- [ABOUT THIS TASK]: Every line in the entries that holds "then" should be identified and copied.

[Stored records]
■ ■ ■
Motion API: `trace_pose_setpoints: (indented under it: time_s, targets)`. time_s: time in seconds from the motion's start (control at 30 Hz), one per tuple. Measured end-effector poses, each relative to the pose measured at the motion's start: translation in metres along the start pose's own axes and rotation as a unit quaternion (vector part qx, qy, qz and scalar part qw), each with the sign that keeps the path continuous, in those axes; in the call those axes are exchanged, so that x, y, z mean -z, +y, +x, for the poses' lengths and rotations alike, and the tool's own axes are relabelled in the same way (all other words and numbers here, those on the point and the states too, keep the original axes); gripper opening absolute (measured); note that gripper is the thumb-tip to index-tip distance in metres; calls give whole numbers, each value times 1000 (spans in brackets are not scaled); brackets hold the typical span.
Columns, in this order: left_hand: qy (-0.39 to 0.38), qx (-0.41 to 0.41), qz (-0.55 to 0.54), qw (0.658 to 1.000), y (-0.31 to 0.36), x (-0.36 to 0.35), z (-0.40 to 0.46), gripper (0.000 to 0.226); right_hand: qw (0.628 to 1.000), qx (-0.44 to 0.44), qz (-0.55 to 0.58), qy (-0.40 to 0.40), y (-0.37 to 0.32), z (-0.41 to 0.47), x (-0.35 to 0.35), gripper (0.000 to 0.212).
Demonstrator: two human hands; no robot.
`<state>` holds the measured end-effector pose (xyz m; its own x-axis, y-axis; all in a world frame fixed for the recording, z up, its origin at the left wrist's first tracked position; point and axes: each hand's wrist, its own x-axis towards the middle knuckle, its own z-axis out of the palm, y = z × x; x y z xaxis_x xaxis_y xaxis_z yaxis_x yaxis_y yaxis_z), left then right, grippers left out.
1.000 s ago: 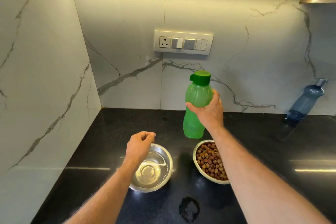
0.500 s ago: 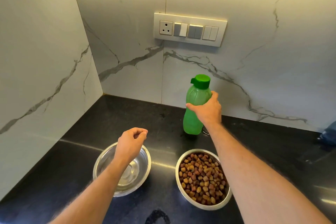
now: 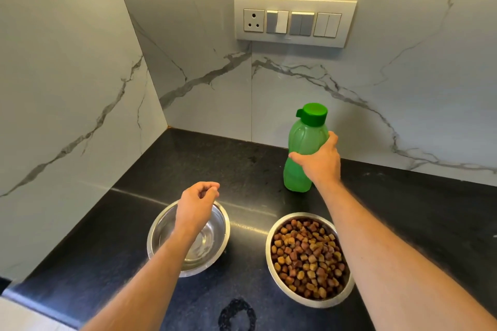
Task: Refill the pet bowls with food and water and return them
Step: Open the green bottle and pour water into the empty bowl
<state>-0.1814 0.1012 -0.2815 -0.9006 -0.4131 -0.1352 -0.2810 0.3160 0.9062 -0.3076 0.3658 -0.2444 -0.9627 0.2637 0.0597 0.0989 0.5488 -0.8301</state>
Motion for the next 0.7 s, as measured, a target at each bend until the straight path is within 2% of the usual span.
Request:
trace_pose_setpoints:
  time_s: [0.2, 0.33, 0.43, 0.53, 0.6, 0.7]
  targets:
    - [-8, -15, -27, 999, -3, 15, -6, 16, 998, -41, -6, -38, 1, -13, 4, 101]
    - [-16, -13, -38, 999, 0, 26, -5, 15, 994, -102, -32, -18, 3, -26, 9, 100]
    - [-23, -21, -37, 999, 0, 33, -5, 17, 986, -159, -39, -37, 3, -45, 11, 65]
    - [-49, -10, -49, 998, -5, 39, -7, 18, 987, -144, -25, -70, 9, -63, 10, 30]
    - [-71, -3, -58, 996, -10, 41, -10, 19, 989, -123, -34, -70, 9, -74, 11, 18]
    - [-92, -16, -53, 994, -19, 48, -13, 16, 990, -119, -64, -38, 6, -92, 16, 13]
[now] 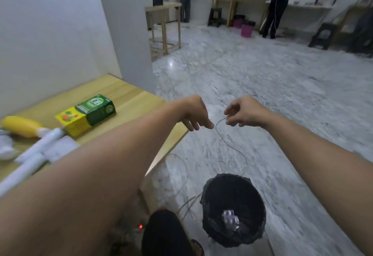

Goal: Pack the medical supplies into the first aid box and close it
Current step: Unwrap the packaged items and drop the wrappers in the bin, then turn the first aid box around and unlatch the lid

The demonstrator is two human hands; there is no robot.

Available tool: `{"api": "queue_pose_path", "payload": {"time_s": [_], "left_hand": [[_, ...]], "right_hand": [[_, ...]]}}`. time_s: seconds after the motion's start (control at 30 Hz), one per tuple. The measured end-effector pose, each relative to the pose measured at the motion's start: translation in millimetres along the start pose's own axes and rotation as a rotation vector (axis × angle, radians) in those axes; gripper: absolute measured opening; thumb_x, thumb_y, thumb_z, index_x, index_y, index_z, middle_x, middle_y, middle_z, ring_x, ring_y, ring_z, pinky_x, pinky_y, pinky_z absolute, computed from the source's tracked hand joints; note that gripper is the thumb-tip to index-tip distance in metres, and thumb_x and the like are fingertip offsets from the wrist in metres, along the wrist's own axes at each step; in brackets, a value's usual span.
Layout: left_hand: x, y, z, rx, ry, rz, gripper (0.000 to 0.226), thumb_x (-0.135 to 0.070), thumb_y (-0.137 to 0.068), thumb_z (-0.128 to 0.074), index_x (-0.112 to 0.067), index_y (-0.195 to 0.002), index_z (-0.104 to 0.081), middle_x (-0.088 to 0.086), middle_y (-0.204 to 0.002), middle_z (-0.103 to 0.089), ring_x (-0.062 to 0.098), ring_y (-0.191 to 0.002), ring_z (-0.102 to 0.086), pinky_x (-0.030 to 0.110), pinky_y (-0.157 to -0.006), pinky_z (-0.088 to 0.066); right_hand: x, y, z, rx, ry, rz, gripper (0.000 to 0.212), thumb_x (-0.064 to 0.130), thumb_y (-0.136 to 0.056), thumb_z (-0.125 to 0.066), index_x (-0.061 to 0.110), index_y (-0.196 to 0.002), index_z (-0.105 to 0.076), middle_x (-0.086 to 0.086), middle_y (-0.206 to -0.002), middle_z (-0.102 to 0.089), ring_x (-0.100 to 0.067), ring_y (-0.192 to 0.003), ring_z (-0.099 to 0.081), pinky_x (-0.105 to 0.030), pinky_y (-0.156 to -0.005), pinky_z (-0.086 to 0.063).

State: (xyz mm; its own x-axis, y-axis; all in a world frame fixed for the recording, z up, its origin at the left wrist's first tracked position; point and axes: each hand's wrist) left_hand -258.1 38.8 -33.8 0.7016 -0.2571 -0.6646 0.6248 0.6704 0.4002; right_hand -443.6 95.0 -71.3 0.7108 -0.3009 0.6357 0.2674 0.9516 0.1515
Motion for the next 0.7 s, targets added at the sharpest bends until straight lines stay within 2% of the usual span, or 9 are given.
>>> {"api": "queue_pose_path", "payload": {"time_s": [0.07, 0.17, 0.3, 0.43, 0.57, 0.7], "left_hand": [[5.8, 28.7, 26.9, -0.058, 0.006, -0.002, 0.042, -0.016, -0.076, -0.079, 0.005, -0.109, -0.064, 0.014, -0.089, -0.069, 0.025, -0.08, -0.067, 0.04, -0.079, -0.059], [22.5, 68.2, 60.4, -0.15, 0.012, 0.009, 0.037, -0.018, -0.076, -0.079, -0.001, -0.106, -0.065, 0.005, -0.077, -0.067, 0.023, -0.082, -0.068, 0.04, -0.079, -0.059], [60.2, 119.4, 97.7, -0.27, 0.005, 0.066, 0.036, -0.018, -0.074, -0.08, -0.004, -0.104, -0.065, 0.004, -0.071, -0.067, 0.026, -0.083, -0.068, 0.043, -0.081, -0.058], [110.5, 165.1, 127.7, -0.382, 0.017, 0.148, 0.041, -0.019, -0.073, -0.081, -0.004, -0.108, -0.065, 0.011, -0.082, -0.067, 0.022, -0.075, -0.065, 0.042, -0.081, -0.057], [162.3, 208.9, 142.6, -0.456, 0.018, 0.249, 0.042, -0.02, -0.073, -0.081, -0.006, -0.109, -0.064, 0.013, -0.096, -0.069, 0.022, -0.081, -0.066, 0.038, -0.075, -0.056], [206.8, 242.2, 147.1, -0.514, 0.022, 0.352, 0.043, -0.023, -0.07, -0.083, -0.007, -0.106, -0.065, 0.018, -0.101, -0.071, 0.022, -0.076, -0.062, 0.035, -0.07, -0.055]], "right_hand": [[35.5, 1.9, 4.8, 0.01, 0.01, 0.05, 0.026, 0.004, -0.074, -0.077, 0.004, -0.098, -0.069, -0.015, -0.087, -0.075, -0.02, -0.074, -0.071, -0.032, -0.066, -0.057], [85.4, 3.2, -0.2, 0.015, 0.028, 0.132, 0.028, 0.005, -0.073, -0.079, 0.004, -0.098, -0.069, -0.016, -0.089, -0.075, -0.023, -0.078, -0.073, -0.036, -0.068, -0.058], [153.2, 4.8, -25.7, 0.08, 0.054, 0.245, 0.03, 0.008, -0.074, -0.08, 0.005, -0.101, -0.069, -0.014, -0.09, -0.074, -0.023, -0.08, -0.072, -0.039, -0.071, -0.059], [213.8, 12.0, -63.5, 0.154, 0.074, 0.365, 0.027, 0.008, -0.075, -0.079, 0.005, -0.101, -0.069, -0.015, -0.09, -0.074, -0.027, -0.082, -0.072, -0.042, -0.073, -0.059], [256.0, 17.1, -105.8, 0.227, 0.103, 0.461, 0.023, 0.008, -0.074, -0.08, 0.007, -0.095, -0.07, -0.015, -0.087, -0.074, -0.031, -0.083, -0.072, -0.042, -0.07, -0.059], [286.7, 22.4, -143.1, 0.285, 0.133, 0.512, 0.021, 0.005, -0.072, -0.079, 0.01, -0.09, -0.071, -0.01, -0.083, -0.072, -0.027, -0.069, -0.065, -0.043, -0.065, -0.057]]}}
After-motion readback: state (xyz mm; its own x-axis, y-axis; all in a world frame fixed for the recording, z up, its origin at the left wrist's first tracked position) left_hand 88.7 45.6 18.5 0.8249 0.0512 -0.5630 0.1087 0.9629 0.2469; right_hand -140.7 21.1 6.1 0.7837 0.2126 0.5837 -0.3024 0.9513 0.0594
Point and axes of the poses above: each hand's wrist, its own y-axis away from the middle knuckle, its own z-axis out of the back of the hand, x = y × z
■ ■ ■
- [SOLUTION FOR THIS PROBLEM]:
`<state>` holds the measured end-effector pose (xyz m; its own x-axis, y-axis; all in a world frame fixed for the recording, z up, its origin at the left wrist's first tracked position; point and axes: each hand's wrist, its own x-axis towards the middle knuckle, its own z-axis out of the palm, y = z × x; x y z xaxis_x xaxis_y xaxis_z yaxis_x yaxis_y yaxis_z), left then right, grippers left out.
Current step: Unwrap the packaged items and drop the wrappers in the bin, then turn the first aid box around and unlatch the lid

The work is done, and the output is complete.